There’s a new Wolverine movie coming out next month. I know nothing about it.
But I noticed that the internet was going crazy this morning, when news broke of a pair of Wolverine-themed hamburgers now available at Red Robin:
I live for silly, fleeting promotions like this! Just imagine the events that led people to decide that hamburgers were the best way to raise awareness about a Wolverine movie. I think about that, and I marvel.
This was not something to be experienced from afar. I needed to be on the front line. I was willing to break a decade-long abstinence from shopping mall restaurant chains to make it happen. I was going to find this beef, eat it, and hopefully live to tell the tale.
Red Robin was almost empty. Thank God. I knew this was going to involve lots of photos, and the last thing I needed were table neighbors who wouldn’t stop staring at the freak who kept taking pictures of his hamburger. Turns out, you don’t need pride to have shame.
Oh good, they had it. THE BERSERKER BURGER. That’s the one I wanted. Red Robin also has a second Wolverine-themed burger, but from what I could tell, it’s topped with eight pounds of weird slaw.
I don’t do slaw. Even Wolverine isn’t enough to get slaw a pass.
I’m not completely sure what the “Berserker” title refers to. I know Wolverine sometimes pulls that “berserker rage” thing in the comics, but for all I know, it could be the name of the new movie’s villain. Or maybe Red Robin wanted to pay tribute to John Nord’s stunning turn as the pro-wrestling Viking who loved to say “huss.”
After a seeming eternity, out it came. The Berserker Burger is served with steak fries, and though I didn’t realize it at the time, fry refills are free. I did read “bottomless fries” on the menu, but the little cup they served them in actually had no bottom. It was like a big Egyptian bracelet masquerading as a fry container. (I found this out the hard way.)
I guess it was stupid to think that Red Robin named their fries after the shitty containers they serve them in. Maybe that 22-ounce Stella was really a 60-ounce.
1. Big oily brioche bun. The kind of bread that sweats just sitting there. Note the Wolverine claw marks!
2. Slab of beef.
3. Thick slice of cheddar. Good color on it, too. Not quite orange, but not quite yellow. It was some miraculous midpoint between the two.
4. “Sriracha onion straws.” God damn, there were a LOT of Sriracha onion straws. This burger had a veritable wig of fried onion. (I didn’t really taste the Sriracha.)

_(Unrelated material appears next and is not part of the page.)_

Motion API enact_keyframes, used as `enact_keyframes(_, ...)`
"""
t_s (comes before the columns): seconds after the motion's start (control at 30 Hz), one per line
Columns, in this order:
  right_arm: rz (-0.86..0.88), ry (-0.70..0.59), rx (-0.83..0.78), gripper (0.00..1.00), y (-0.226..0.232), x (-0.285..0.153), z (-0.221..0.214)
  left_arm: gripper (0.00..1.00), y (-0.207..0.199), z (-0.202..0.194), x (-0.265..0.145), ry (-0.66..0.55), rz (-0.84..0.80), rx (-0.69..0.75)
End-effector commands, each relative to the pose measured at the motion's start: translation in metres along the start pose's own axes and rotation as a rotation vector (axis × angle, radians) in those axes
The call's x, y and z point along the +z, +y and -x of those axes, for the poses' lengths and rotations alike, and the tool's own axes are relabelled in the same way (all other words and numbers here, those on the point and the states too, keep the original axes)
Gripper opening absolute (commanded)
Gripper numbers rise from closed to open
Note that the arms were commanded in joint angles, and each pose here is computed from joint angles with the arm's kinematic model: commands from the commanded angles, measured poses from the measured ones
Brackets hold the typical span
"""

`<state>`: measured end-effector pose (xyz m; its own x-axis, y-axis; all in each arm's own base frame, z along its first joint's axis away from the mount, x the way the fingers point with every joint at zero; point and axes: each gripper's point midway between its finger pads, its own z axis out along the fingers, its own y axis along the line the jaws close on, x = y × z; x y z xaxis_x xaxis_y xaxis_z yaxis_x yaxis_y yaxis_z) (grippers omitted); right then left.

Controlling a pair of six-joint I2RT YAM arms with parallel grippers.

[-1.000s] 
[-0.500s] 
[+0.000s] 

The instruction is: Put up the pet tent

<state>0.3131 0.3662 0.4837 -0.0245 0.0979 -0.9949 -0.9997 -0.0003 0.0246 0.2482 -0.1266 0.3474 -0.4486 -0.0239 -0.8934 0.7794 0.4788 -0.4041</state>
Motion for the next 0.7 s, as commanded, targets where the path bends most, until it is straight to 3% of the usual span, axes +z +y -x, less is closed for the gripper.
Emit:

5. Hidden underneath the lettuce and tomato were several slices of spicy pickles.
6. The sauce was “zesty aioli,” which sounded like code for “pink mayonnaise” to me. I got it on the side and was happy to ignore it. I was gonna gain ten pounds from this even without the zesty aioli. I needed to draw a line somewhere.
I admit that my photos make it look like a big glob of garbage, but the presentation really was quite pretty. It looked like a special hamburger.
It was good! Really, truly good! And somehow way lighter than a big ass burger topped with five thousand fried onions sounds like it should be. I’d anticipated this to be one of those burgers that immediately balloonifies all who dare to eat it, but I walked out of Red Robin feeling fine. Nobody had to roll me.
Would I recommend it? Of course! It’s a limited edition Wolverine hamburger! It tastes good, but that’s not relevant. People like us are supposed to eat things like this. Even if it’s just for the conversational fodder.
“Hey friend, I had one of them Wolverine hamburgers yesterday.”
“I HEARD ABOUT THOSE! How was it?”
“The cup of fries had no bottom. I spilled giant steak fries all over the table.”